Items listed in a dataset
---+---
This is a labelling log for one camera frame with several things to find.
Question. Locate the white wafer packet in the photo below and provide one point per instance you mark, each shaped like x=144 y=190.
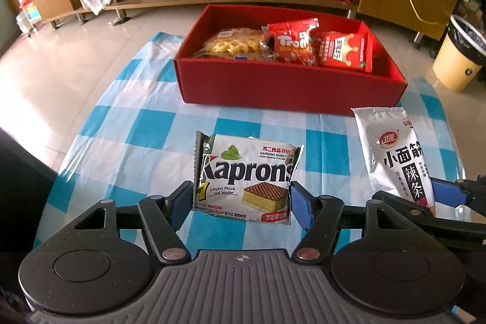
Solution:
x=246 y=172

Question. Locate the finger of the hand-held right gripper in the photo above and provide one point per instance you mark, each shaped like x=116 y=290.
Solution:
x=448 y=191
x=406 y=208

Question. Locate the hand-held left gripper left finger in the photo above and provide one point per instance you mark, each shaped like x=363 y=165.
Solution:
x=182 y=202

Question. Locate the red cardboard box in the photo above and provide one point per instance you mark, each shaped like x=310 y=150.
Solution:
x=284 y=88

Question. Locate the white spicy strip packet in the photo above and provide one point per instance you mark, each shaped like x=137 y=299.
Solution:
x=391 y=157

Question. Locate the yellow fried snack clear packet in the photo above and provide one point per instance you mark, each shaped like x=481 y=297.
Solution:
x=235 y=43

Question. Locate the long red snack packet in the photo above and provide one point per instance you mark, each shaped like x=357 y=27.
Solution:
x=341 y=50

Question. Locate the yellow trash bin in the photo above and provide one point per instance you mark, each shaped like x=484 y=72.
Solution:
x=455 y=62

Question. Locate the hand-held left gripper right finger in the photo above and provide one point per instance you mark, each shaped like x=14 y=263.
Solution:
x=300 y=204

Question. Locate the blue white checked tablecloth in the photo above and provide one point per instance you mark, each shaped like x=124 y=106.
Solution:
x=133 y=126

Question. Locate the red puffed snack packet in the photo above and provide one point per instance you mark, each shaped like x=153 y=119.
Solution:
x=292 y=43

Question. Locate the dark sofa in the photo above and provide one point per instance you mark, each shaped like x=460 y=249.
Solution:
x=22 y=187

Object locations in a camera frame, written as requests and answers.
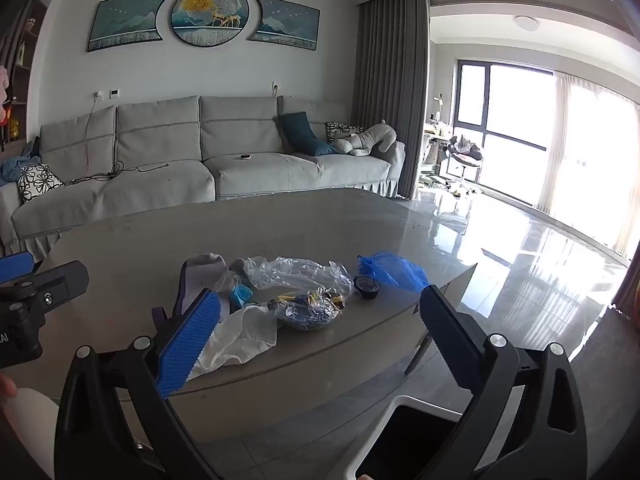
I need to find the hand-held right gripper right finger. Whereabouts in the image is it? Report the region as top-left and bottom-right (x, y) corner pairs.
(419, 284), (587, 480)

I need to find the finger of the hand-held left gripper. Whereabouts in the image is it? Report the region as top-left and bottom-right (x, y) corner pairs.
(0, 252), (36, 276)
(0, 260), (90, 317)

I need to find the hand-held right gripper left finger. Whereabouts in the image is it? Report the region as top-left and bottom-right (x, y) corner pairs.
(54, 289), (222, 480)

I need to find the grey purple sock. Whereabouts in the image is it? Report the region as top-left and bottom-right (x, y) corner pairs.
---+---
Task requirements: For this exercise, find all lines in the records containing the word "frame" and copy them.

Solution for this task:
This is a labelling log for one camera frame with several things to find.
Object locations in a camera frame, written as requests and answers.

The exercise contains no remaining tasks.